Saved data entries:
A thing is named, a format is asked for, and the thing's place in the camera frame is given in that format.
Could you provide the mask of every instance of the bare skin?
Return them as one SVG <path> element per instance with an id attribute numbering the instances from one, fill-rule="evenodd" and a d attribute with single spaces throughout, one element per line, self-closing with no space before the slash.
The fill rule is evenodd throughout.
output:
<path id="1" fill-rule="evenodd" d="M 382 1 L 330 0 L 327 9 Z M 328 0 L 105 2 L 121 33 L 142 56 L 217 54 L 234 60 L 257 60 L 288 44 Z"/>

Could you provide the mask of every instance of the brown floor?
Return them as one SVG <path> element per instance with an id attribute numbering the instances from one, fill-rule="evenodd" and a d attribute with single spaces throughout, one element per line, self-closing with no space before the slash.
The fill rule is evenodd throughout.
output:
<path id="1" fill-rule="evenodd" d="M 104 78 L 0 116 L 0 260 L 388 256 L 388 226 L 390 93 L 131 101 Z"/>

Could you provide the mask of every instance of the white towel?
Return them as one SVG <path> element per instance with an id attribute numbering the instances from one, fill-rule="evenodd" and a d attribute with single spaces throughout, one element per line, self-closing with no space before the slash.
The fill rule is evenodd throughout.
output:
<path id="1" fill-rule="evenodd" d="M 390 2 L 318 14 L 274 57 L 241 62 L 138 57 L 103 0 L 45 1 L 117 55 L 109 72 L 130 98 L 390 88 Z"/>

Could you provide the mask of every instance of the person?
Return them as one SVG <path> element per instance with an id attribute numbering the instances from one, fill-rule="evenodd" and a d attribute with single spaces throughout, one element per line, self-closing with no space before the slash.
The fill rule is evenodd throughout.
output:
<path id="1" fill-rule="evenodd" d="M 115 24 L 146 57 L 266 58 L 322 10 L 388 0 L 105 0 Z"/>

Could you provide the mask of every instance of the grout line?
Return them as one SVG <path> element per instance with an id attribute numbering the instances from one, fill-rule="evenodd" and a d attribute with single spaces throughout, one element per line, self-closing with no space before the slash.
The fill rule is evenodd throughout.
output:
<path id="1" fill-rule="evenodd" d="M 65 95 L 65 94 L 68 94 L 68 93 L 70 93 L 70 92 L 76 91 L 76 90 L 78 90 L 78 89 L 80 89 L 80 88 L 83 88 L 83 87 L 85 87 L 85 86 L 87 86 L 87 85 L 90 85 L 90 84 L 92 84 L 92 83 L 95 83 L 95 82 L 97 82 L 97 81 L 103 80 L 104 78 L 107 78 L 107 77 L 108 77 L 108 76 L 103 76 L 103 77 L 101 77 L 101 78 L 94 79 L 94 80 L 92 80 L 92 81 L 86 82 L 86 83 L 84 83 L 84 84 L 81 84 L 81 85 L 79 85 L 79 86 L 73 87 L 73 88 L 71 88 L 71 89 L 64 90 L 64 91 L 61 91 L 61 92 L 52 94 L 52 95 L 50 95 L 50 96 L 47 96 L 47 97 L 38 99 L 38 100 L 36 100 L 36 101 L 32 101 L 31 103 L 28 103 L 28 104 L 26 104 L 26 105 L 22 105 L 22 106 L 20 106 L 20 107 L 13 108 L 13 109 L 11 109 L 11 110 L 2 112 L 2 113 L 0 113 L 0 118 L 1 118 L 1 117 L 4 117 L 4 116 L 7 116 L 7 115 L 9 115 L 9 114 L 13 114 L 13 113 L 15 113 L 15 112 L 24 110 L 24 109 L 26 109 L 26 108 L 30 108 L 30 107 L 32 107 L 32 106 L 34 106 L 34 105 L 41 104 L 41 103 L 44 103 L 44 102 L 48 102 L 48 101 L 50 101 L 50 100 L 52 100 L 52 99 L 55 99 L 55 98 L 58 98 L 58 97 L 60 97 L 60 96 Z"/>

REQUIREMENT
Copy out the lines above exactly, beginning at the one that contains "Could you provide the mask of every instance of the person?" and ending at the one that contains "Could you provide the mask of every instance of the grout".

RESULT OF THE TASK
Could you provide the mask of every instance of the person?
Return them as one SVG <path> element per instance with an id attribute numbering the instances from one, fill-rule="evenodd" and a d attribute with single spaces throughout, one element per line, self-closing with no space before the slash.
The fill rule is evenodd throughout.
output:
<path id="1" fill-rule="evenodd" d="M 115 24 L 146 57 L 266 58 L 322 10 L 388 0 L 105 0 Z"/>

Could you provide the mask of every instance of the grout line?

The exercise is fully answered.